それは「ニシオジロビタキ」でいいのか?
過日、播磨中央公園にオジロビタキ(写真上)を観察に行ってきた。喉から胸に橙色のある可愛い奴。最近の分類ではニシオジロビタキとされる。大阪城公園でも今期越冬しているのと同じ種だ(写真下)
ただし、私は心の中に湧き起こる疑問を消すことができない。本当にニシオジロビタキでいいのか?
もともと亜種として分けられていた。ヨーロッパ種が亜種パルーバ。シベリア種が亜種アルビキラ。(学名の表記は国際動物命名規約に決められたものだが読み方には規定がない。今は使われないラテン語をどう読み言葉にするかは学者によって違う)
ロシア中央を南北に走るウラル山脈が、ヨーロッパとアジアを分けている。 この山脈の西に分布するのがヨーロッパ種(パルーバ=ニシオジロビタキ)。日本に近い東に分布するのがシベリア種(アルビキラ=オジロビタキ)とされている。10年ほど前からそれぞれ独立した種とされるようになった。
過去、日本で種オジロビタキはかなりの珍鳥。出ただけで大騒ぎ、日本で見られるのはすべてシベリア種(アルビキラ=オジロビタキ)が常識だった。
ところが1997年11月16日天守閣東配水池で観察されたオジロビタキを、ヨーロッパ種(パルーバ=ニシオジロビタキ)だとした小林氏の考えは衝撃を与えた。
「大阪城公園鳥だより」に掲載したところ大きな反響。「何をバカな。素人の考え」とされた。
しかし、現在の考えの主流は、日本で見られる多くはヨーロッパ種(パルーバ=ニシオジロビタキ)だとされる。
この流れを簡単に整理すると
①日本にはシベリア種(オジロビタキ=アルビキラ)が飛来して、ヨーロッパ種(パルーバ=ニシオジロビタキ)はいない。と言われていた時に、これはヨーロッパ種(パルーバ=ニシオジロビタキ)だと。
②素人の間違った意見だ。と否定された小林氏は、ヨーロッパ種の本場である、イギリスとフィンランドに手紙と写真を送った。
その結果、英国王立鳥類保護協会のイアン・ドースン氏と、フィンランドのハンヌ・ヤニス氏から回答があった。
この鳥は「ヨーロッパ種(パルーバ=ニシオジロビタキ)です。日本初記録です。鳥学会に報告すべきです」とこれまでの考えを覆した。
③その後、日本で見られるのは、ヨーロッパ種(パルーバ=ニシオジロビタキ)ばかり。シベリア種(アルビシラ=オジロビタキ)はこく少数だと全く正反対になってしまった。

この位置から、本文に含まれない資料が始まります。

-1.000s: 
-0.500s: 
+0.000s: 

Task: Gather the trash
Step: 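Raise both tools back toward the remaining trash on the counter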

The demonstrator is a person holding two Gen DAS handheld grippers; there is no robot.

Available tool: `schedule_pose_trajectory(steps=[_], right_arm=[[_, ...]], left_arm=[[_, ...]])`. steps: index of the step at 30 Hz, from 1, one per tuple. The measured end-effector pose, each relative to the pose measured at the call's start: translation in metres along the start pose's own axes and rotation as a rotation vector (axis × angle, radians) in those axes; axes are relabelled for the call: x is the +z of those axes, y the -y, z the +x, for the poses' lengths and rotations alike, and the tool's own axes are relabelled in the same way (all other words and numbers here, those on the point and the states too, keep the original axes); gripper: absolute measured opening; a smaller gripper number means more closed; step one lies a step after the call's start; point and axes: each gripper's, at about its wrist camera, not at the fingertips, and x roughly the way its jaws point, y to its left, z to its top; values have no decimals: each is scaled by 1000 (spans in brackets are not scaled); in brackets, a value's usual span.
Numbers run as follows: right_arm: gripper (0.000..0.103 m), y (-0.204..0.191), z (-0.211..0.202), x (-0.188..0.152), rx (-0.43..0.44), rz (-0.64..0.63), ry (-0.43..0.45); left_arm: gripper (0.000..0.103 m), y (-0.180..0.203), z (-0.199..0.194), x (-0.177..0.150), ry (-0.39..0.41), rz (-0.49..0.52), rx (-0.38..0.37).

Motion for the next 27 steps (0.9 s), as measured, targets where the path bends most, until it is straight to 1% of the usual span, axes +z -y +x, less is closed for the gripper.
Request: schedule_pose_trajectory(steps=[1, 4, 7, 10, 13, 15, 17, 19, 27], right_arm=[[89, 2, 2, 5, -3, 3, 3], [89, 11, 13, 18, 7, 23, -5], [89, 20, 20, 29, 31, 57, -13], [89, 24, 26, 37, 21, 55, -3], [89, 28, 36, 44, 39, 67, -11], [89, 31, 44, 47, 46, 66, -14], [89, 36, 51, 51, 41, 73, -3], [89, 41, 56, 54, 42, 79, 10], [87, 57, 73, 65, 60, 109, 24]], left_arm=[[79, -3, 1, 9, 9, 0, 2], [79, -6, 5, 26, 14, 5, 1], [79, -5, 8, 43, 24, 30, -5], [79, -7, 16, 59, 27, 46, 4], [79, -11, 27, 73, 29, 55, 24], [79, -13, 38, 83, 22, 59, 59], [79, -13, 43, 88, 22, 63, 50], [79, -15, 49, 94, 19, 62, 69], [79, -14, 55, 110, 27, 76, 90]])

④否定された素人の意見が正しかったのだ。180度、意見が変わってしまったのに、最近では多くのベテランや詳しい人が当然のように「日本で見られるのは、ほとんどヨーロッパ種(パルーバ=ニシオジロビタキ)」だと述べる。
何となく気に入らない。
ここまでが経過と現状。
しかし私は、それを再度否定したい。ウラル山脈から日本に近いシベリア種より、山脈の西のヨーロッパ種(パルーバ=ニシオジロビタキ)の方が多いのは納得できない。(何でや?)
ウラル山脈東側で繁殖する「ウラルオジロビタキ(仮)」とした種がいるのでは。日本によく見られるのはヨーロッパ種(パルーバ=ニシオジロビタキ)でなく、ウラルオジロビタキ(仮)だ。
これが独立した種であるのか、何らかの中間個体なのか、あるいは亜種なのか分からないが、私がこの世から消えるまでに答えが出ていることを期待。
多くの人が言うから正しいとは限らない。素人が自由に想像するのも野鳥の楽しみ。